Так, поначалу меня не вполне удовлетворила новелла «В конце предложения», замыкающая первую часть «романа-эха» от имени Урбино Ваноски. Во-первых, собственно русская тема показалась излишней при решении задачи: мыслить по-русски на «нерусском» материале. Во-вторых, туповатый и чванливый англичанин, ведущий сократический (как в «Оглашенных») диалог с сибиряком Антоном (кстати, реальное лицо — Антон Лукич Омельченко, участник экспедиции Роберта Скотта), плохо согласуется с обликом Урбино, чья итальянско-польско-японская смесь кровей не предполагает этакого английского островного высокомерия.
(А если он только подставной автор, но не рассказчик, то кто же тогда последний?)

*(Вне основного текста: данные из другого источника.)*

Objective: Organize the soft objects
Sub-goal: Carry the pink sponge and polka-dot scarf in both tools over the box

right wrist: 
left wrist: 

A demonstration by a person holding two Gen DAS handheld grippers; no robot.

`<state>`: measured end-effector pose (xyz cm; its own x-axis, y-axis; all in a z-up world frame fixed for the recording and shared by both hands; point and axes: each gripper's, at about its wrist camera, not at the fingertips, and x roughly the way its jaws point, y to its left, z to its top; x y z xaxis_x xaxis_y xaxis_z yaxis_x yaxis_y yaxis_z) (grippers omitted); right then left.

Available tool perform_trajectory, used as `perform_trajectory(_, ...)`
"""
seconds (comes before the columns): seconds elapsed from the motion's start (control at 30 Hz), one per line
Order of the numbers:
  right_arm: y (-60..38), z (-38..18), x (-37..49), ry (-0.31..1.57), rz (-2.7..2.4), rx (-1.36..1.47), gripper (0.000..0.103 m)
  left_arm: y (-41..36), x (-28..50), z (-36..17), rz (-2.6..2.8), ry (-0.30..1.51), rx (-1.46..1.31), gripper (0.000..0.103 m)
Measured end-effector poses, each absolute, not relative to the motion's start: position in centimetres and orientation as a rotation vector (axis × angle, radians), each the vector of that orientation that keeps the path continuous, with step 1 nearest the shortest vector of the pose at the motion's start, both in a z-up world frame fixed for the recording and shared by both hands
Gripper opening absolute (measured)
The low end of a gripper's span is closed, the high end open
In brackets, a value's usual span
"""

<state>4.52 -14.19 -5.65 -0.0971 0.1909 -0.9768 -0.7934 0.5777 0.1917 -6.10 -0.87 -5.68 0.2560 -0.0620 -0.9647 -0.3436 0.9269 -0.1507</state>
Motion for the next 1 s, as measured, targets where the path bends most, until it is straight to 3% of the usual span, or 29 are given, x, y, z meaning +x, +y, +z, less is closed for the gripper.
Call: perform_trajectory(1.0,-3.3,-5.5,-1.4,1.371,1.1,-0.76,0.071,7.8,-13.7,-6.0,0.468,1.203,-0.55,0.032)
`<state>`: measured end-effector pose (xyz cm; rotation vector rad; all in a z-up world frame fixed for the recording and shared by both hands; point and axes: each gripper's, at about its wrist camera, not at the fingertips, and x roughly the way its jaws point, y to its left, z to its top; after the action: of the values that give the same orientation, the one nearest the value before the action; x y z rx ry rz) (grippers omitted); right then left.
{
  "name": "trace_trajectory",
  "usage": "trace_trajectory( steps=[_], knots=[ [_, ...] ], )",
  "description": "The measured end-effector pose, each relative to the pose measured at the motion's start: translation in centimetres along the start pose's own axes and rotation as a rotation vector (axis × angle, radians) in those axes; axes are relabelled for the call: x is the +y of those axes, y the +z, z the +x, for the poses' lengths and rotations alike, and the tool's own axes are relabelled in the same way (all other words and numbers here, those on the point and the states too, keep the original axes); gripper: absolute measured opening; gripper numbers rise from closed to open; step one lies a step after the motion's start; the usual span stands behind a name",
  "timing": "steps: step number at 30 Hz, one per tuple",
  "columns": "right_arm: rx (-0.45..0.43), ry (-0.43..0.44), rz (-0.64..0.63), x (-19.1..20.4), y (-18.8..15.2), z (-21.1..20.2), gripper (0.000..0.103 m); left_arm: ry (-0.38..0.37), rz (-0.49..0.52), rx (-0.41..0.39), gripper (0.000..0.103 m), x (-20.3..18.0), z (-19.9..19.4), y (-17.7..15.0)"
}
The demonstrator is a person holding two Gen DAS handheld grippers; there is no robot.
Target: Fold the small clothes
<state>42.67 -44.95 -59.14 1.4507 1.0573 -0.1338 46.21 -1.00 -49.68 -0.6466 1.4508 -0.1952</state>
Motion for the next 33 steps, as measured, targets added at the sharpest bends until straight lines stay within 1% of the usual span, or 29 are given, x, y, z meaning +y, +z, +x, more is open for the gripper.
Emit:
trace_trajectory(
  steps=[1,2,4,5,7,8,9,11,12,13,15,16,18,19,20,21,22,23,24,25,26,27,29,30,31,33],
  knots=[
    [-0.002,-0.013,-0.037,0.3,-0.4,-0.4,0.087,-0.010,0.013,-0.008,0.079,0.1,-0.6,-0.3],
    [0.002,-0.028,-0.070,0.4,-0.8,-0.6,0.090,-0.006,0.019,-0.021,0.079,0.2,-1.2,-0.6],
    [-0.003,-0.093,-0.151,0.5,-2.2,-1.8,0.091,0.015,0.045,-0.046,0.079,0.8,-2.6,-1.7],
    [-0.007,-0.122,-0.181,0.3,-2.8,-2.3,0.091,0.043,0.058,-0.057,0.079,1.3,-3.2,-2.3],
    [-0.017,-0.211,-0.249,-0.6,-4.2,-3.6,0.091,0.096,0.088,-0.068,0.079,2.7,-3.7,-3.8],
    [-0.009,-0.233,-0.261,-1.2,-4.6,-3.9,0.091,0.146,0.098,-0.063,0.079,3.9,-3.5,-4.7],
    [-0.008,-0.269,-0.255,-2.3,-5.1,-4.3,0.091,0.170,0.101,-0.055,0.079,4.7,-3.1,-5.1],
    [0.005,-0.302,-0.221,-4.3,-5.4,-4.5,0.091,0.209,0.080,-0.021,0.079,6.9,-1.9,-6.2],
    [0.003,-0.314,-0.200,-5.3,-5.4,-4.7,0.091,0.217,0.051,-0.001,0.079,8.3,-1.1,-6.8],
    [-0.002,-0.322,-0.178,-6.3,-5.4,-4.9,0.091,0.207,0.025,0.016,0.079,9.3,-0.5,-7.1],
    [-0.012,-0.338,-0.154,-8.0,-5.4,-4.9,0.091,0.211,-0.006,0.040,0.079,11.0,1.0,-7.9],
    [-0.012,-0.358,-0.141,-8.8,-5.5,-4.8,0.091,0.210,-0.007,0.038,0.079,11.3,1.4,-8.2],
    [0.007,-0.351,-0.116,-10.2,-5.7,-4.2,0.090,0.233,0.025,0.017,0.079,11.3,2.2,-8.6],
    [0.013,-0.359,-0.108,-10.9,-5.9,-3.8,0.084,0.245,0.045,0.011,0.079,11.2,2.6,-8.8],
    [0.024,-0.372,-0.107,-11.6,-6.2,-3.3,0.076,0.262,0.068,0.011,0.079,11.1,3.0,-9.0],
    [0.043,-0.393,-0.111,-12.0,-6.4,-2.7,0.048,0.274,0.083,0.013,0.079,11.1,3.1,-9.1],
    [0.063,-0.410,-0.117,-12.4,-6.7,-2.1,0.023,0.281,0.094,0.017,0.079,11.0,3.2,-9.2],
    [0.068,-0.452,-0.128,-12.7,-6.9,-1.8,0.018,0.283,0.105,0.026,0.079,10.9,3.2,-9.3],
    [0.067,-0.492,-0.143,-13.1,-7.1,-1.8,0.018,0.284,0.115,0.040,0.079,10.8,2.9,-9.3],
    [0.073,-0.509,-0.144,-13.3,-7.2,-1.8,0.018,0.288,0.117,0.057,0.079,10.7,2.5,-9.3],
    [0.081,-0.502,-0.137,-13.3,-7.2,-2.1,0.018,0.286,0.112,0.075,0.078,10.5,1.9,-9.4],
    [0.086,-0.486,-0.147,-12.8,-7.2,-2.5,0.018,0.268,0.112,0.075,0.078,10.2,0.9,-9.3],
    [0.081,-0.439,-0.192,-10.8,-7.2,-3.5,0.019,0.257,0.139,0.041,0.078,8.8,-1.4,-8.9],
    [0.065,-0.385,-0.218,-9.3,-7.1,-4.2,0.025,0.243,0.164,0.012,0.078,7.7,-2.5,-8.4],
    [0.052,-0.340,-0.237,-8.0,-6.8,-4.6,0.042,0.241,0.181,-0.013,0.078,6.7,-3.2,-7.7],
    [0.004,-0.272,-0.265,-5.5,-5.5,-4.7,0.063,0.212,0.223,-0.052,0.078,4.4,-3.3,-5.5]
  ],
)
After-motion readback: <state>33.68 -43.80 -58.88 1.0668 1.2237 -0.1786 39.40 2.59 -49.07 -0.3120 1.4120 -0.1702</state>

В-третьих, своей рыхлостью рассказ слишком буквально демонстрирует невозможность «сюжета» на русской почве. И все же пришлось понять необходимость этого эпизода в целом «романа-эха». Отсюда, как и от вмонтированной в каскад рассуждений истории самоучки Тишкина, в своей тиши и глухомани открывшего интегральное исчисление и теорию относительности, исходит в обе стороны книги наиболее сильное эхо. Бесполезная «неизбежность» открытий в изоляции от вопроса о приоритете, как и «неизбежность ненаписанного», все равно пребывает в вечности — в качестве потенциального текста, имеющего равные права с текстом материализованным. Россия — «преждевременная страна»; запаздывающий Тишкин «потенциально» опережает своих ученых европейских коллег, хотя «актуально» от них отстает. Точно так же ненаписанное (новелла «Посмертные записки Тристрам-клуба») опережает то, что будет потом написано другими, храня в некоем элизиуме неизрасходованную потенциальную энергию текста. И наконец, именно в рассказе с русской темой мы узнаем кое-что о пресловутой «симметрии», ибо не кто иной, как Тишкин, пишет «всеобобщающий труд» — «Краткое введение в курс теории всемирной симметрии»: «Всюду видна эта печать Творца, как отпечаток пальца преступника. Рыбий скелет и лист. Цветок и женское лоно… Нет, ряд этот бесконечен, и не будем об этом! Мы еще не готовы». Выходит, жалостный Тишкин, прилепившийся сердцем и плотью к местной Манон — Маньке Величкиной (она же — «мания величия»), попадает в число главнейших «преподавателей симметрии».